Dear Mr. President,
We look upon the relations [interactions] in your meeting with President of Ukraine Vladimir Zelensky with anger and distaste. We see your waiting for him to show respect and gratitude for material help given by USA in exchange for Ukraine fighting Russia as insulting. Gratitute is due to the heroic Ukrainian soldiers who spilt their blood in the cause of fighting for a free world. For over eleven years, they fell on the front in the name of these values and for the freedom of their fatherland, which was attacked by Putinite Russia. We don’t understand how a leader of a nation which is the symbol of the free world is unable to see that.
Us being insulted brought back to us, that the atmosphere in the Oval Office at the time of this conversation reminded us of [the kind of discussions] that the SB [Soviet-era Polish secret police] held in interrogation rooms and Communist courts. Prosecutors and judges, on the orders of the Communist political police also explained to us, that they held all the cards and we held none. They demanded for us to stop our activities, arguing that thousands of innocent people are suffering due to us [the activities of the Solidarity opposition in the 70ies and 80ies]. They took away our freedom and citizens’ rights, since we didn’t agree to work with the authorities and we didn’t show them gratitude. We are shocked that [Trump] treated Mr. President Vladimir Zelensky similarly.
The history of 20th century shows that every time when the USA wanted to show distance from democratic values and its European allies, it ended with a threat to [the USA] itself. Woodrow Wilson understood that; he decided to enter the USA into WW I in 1917. FDR also understood that, deciding after the attack on Pearl Harbor in 1941 that the war in defense of the USA won’t be only in the Pacific, but also in Europe [in support of] allies who were attacked by the Third Reich nations.
We remember that without Pres.
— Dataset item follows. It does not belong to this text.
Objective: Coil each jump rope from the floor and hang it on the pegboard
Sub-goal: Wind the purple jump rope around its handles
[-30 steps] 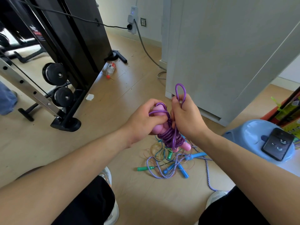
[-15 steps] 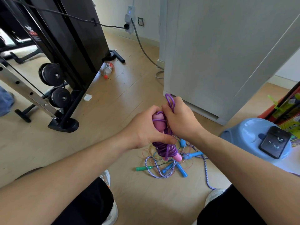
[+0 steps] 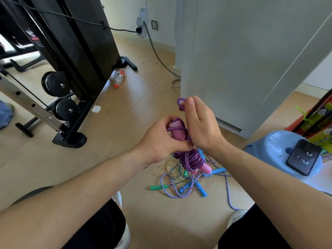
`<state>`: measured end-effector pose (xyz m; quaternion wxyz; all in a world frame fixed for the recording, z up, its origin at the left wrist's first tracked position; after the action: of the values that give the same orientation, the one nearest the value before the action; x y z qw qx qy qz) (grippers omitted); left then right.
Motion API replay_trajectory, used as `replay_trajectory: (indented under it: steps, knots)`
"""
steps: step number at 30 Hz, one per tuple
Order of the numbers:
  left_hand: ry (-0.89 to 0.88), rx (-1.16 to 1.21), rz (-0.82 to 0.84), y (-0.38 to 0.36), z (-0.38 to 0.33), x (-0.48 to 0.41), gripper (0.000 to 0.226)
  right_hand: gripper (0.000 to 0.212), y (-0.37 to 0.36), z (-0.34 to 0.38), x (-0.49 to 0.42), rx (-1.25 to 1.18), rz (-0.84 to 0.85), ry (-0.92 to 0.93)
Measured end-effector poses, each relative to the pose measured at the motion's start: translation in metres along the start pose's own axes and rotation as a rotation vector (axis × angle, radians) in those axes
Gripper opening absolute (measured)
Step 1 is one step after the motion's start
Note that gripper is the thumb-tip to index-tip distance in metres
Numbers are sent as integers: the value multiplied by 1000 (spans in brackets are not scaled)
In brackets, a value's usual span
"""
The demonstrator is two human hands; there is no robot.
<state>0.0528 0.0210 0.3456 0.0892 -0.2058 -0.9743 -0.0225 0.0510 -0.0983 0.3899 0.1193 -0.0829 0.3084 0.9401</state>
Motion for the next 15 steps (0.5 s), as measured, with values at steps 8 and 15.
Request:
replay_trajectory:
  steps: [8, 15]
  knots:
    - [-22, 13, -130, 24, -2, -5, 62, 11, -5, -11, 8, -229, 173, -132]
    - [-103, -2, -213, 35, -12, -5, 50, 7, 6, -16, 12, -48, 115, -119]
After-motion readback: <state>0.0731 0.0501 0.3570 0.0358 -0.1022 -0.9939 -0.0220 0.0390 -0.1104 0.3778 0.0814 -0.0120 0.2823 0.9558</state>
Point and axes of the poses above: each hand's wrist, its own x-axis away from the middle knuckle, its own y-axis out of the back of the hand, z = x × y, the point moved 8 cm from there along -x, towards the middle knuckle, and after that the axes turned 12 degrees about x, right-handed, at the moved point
Ronald Reagan and American financial involvement, the collapse of the USSR empire [wouldn’t have happened]. Reagan had the understanding that in Soviet Russia and countries colonized by it, millions of enslaved people were suffering, among them thousands of political prisoners, which for their sacrifice in the defense of democratic values, paid with their freedom. His greatness comes from, among other things, that without wavering, he called the USSR the “Evil Empire” and he brought a forthright fight. We won, and a monument to Pres. Reagan stands in near the US Embassy in Warsaw today.
Mr. President, material help - military and financial - cannot be the equivalent of blood spilt in the name of freedom and independence of Ukraine, Europe, and the entire free world. Human life is priceless, and it cannot be measured financially. Gratitude is needed for those who sacrificed their blood and freedom. For us, the people of “Solidarity”, former Communist political prisoners of the regime serving Soviet Russia, this is clear.
We appeal to the USA to hold itself to the guarantees, that they gave along with Great Britain in the 1994 Budapest Memorandum, in which is written an obligation to defend the immovable borders of Ukraine, in exchange for [Ukraine] giving up its nuclear arms. Those guarantees are without conditions: they don’t contain a single word about treating such help as an exchange for commercial benefits.